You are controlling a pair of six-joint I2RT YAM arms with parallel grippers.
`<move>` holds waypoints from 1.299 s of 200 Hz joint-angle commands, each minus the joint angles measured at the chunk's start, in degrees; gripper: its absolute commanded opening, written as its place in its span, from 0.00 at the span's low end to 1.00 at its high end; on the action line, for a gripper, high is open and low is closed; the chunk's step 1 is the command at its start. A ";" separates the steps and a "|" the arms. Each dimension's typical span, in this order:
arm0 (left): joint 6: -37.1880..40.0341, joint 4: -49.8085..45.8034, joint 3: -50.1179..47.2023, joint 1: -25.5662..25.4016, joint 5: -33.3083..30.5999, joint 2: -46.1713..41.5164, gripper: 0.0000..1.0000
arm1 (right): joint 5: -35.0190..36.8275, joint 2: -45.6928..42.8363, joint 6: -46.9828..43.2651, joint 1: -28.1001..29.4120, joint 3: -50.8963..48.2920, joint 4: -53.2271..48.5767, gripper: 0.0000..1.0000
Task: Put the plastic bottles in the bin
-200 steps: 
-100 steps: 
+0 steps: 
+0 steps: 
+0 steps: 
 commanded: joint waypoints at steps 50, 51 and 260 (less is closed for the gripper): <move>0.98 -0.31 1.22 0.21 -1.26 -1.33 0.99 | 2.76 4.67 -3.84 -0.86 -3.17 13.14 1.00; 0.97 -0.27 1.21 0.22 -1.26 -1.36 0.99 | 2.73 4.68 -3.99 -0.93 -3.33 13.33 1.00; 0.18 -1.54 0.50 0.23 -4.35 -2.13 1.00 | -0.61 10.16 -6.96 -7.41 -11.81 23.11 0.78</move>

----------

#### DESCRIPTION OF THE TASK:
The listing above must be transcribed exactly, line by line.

#### SOLUTION TO THIS TASK:
You are controlling a pair of six-joint I2RT YAM arms with parallel grippers.
`<move>` holds waypoints from 1.299 s of 200 Hz joint-angle commands, each minus the joint angles measured at the chunk's start, in degrees; gripper: its absolute commanded opening, written as its place in its span, from 0.00 at the span's low end to 1.00 at its high end; on the action line, for a gripper, high is open and low is closed; the chunk's step 1 is the command at its start. A ";" separates the steps and a "|" the arms. Each dimension's typical span, in this order:
arm0 (left): joint 6: -37.1880..40.0341, joint 4: -49.8085..45.8034, joint 3: -50.1179..47.2023, joint 1: -25.5662..25.4016, joint 5: -33.3083..30.5999, joint 2: -46.1713..41.5164, gripper: 0.0000..1.0000
arm1 (right): joint 5: -35.0190..36.8275, joint 2: -45.6928..42.8363, joint 6: -46.9828..43.2651, joint 1: -28.1001..29.4120, joint 3: -50.8963..48.2920, joint 4: -53.2271..48.5767, gripper: 0.0000..1.0000
Task: Put the plastic bottles in the bin
-200 steps: 
-100 steps: 
+0 steps: 
+0 steps: 
+0 steps: 
 commanded: joint waypoints at steps 50, 51 and 260 (less is closed for the gripper): <move>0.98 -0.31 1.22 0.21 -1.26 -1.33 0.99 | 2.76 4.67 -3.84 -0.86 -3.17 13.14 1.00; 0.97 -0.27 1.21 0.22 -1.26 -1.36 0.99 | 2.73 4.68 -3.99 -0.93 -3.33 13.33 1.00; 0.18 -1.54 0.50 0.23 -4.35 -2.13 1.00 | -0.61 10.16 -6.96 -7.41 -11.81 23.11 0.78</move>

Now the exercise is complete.